Усталость как-то свалила меня под ивовым кустом на песчаной косе. Сапоги мои были в пуху одуванчиков. Убранное цветами шиповника, ликовало первоначальное лето; медовый зной струился над лугами, и с широкого речного плеса доносился дремотный плеск, каким дышит в полдень всякая река и слушая который хорошо лежать без мыслей на смуглом прибрежном песке, смотреть в глубокое небо, следить, как тают в нем облака, уплывают куда-то и возникают вновь — чистые, белые, легкие…
Под вечер на песчаную косу пришел истерзанный комарами рыболов, расспросил, куда иду, и стал уговаривать, словно давнего знакомого:
— Зачем тебе куда-то тащиться? Живи у нас, рыбу станем ловить. Не хуже мы, наверное, других.

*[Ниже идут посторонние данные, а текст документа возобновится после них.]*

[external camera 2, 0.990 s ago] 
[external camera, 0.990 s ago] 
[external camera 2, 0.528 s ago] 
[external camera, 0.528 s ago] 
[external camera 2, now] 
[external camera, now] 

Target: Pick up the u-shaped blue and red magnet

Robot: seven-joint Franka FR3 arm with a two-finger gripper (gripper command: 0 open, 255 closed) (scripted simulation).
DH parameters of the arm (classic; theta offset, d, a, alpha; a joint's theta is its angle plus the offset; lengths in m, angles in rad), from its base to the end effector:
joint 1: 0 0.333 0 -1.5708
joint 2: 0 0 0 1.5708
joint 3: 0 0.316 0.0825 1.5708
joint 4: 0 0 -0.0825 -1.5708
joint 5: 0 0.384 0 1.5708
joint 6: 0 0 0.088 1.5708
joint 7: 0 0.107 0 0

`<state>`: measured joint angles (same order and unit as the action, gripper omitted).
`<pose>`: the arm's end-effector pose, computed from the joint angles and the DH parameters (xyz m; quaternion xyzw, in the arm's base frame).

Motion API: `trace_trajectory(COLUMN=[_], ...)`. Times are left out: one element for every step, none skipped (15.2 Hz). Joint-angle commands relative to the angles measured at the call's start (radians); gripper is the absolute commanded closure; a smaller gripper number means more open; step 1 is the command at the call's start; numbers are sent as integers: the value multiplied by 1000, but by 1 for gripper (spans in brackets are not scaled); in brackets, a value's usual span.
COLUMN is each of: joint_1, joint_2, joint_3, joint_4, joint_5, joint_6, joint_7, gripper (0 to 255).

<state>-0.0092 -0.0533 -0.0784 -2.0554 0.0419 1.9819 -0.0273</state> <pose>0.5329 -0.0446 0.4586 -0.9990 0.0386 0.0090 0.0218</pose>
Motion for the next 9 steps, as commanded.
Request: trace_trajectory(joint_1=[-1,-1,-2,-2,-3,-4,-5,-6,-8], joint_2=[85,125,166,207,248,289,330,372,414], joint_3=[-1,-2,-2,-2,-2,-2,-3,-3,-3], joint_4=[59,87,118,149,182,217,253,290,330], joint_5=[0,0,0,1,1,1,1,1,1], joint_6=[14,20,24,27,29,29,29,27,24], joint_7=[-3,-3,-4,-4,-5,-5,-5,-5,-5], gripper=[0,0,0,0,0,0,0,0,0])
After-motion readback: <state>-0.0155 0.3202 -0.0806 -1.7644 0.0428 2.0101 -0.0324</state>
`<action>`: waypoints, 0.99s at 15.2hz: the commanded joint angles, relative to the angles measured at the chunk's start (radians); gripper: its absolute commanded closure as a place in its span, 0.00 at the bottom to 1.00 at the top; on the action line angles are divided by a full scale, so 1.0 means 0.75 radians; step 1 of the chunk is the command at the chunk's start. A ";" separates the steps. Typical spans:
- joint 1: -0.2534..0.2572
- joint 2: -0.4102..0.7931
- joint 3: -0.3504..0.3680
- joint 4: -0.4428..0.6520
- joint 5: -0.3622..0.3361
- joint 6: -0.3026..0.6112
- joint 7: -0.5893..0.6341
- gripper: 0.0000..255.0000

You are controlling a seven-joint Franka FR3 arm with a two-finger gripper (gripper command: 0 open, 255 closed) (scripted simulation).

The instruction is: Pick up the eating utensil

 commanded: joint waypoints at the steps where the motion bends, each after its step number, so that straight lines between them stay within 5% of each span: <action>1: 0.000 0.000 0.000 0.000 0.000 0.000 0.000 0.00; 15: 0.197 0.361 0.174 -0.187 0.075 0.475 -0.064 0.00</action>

Вскоре я уже сидел в просторной кухне за выскобленным до янтарной желтизны столом и пил кисловатый грушевый чай.
Встретив корову, вернулась хозяйка.
— Вы на берегу нашим бабам бумагу показывали? — спросила она.
Я вспомнил, что просил колхозниц, расчищавших капустное поле, показать мне по карте дорогу.
— Вот дуры, — осторожно сказала хозяйка. — Гомонят по деревне, что у нас человек подозрительный: дорогу не знает и никуда не торопится.
— Да-а-а, — задумчиво протянул хозяин. — Был у нас случай, нашла моя собака в лесу парашют.
Помолчал и как бы невзначай рассказал еще случай:
— В войну объявился тут поп. Гадатель. Бабы, известно, к нему валом валят. Интересуются про мужей да сыновей узнать. Руку давал им целовать… А потом обнаружилось, что он в парике. Рыжий такой детина, молодой.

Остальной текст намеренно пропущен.